We delivered record levels of organic growth during the year at 10% and are now a business with over £500 million run-rate revenues, exceeding our end of FY24 medium term target. Run-rate EBITDA is £93 million, and we continue to expect to reach our £100 million EBITDA target organically by the end of FY24. Divisional EBITDA margins have continued their consistent upward trend and increased by 30bps to 19.0% as we leverage operational and integration efficiencies.

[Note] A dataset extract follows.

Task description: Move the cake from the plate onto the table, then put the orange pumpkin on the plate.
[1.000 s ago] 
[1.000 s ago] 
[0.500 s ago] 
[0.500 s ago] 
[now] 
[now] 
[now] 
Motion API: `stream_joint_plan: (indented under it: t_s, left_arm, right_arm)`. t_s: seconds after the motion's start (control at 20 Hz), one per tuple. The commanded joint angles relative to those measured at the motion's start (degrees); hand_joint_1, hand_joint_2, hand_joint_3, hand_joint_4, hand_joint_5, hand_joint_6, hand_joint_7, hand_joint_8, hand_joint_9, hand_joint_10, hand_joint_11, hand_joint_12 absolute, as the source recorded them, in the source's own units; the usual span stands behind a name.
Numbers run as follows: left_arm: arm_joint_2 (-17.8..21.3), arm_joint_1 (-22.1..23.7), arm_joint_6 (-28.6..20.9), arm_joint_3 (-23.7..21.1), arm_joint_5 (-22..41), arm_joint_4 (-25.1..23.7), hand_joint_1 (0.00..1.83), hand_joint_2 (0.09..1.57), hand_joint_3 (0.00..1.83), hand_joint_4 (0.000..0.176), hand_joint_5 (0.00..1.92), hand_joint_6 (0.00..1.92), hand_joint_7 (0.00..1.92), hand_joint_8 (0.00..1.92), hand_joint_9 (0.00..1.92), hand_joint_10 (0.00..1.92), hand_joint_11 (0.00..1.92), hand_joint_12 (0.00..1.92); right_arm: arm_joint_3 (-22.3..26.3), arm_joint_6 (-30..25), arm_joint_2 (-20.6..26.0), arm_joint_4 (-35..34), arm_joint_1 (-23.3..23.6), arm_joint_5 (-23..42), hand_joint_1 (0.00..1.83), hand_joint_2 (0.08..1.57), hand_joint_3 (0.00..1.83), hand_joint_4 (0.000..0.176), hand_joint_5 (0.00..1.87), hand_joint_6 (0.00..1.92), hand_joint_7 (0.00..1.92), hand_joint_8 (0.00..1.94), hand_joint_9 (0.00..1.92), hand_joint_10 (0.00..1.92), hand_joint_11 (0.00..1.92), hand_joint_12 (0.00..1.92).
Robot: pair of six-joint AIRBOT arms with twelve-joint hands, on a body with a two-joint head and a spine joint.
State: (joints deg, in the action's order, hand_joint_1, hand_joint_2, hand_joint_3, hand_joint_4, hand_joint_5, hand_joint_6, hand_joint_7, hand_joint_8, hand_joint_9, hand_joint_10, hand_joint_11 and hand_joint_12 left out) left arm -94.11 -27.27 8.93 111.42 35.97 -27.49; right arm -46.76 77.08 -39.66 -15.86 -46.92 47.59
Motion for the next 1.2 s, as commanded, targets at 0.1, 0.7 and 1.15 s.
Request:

Following a highly acquisitive FY22 during which we deployed over £320 million, we focused strongly on integration programmes in FY23. These programmes are on track and largely complete, and we expect integration costs to significantly decrease into FY24. Alongside this, we have continued to selectively deliver on our acquisition programme, deploying a further £56m during the financial year.
We have made a positive start to the new financial year, with strong levels of organic growth. We have completed a further four bolt-on acquisitions post year-end deploying £15.3 million of capital. Our acquisition pipeline is well-developed, and we expect to use our attractive cash-flow characteristics to selectively execute upon these opportunities whilst appropriately managing leverage."